Los emblemas del rock chileno contemporáneo, Rama y Dracma, han anunciado un explosivo encuentro musical que promete encender los escenarios de Santiago y Quilpué en junio. Con dos fechas marcadas para el jueves 12 en Sala Metrónomo y el sábado 14 en Trotamundos Terraza, estos conciertos son ya un evento imperdible para los amantes del género. Las entradas están disponibles a través de Passline, y se espera que se agoten rápidamente, dada la popularidad e influencia que ambas bandas han tenido en la escena musical chilena.
Rama, una de las bandas más representativas del groove metal chileno, llega a estos conciertos con más de 20 años de historia musical.
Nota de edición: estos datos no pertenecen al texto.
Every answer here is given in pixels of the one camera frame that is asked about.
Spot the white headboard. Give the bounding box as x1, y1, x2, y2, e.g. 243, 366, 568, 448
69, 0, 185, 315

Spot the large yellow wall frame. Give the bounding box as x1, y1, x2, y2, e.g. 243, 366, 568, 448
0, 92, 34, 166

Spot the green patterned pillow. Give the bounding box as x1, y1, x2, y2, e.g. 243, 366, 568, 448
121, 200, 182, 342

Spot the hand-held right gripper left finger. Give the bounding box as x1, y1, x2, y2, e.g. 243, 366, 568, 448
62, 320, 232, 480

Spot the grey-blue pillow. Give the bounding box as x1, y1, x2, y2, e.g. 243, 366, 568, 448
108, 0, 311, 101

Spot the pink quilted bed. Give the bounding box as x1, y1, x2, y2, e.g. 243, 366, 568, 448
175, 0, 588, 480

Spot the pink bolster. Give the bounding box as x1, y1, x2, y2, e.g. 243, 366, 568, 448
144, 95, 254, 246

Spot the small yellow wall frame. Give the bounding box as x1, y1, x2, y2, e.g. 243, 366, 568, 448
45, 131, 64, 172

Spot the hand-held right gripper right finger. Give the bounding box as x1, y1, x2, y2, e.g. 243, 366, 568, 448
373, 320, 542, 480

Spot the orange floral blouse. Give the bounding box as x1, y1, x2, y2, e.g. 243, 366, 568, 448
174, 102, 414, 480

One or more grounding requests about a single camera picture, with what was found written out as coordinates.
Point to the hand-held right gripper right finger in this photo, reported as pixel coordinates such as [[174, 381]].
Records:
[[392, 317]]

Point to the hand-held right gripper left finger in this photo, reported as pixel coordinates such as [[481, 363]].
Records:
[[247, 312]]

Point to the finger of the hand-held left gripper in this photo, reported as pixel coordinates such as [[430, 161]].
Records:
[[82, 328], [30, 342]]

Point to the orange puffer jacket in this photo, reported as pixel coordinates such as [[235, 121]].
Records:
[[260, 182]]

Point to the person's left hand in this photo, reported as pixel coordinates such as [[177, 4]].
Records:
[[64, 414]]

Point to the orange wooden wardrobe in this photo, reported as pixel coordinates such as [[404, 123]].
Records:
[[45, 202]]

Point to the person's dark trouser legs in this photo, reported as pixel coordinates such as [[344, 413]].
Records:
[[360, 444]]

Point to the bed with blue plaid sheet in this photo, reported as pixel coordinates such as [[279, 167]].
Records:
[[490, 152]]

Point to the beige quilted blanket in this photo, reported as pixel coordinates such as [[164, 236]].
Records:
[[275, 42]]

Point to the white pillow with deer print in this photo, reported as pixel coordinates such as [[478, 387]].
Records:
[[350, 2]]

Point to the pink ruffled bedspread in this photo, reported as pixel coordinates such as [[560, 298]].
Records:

Desde su exitoso álbum «Disco Amarillo» (2000) hasta su aclamado «Manifiesto» (2017), la banda ha consolidado un sonido potente y visceral que la ha diferenciado en el panorama del rock. Con guitarras densas y letras introspectivas, su conexión con el público es innegable y se espera que en estas presentaciones repasen lo mejor de su discografía, llevando a los asistentes por un viaje emocionante a través de su trayectoria.
Por otro lado, Dracma, una banda clave del rock alternativo que brilló en los años 2000, vive un renacimiento tras un largo descanso. Su regreso ha estado marcado por shows llenos de emoción y una notable madurez musical. Rescatando un sonido crudo y melódico que los caracterizaba, la banda no solo recupera a sus fans de antaño, sino que también atrae a nuevas generaciones que buscan autenticidad y poder en la música. La innovadora propuesta de Dracma, combinada con su poderoso legado, promete ofrecer un espectáculo que resonará con todos los asistentes.
Este encuentro no solo representa una oportunidad única para que los fanáticos vean juntas a estas dos grandes del rock nacional, sino que también es un homenaje a la rica y diversa escena musical de Chile. A través de décadas de historia, pasión y lucha por una producción independiente, tanto Rama como Dracma han sido faros de creatividad y resistencia. La música chilena sigue viva, y con eventos como este, se reitera la relevancia de estas bandas en un presente que les requiere más activos que nunca.
El reencuentro de Rama y Dracma es, al fin y al cabo, una celebración de la conexión generacional en el rock alternativo chileno. Estas dos noches prometen ser no solo un despliegue de fuerza musical, sino también un espacio para que las diferentes generaciones de rockeros se unan en un mismo lugar, disfrutando de la conexión emocional y cultural que la música genera. Con cada acorde, se reafirma la continuidad de un legado que sigue moldeando la identidad del rock en Chile.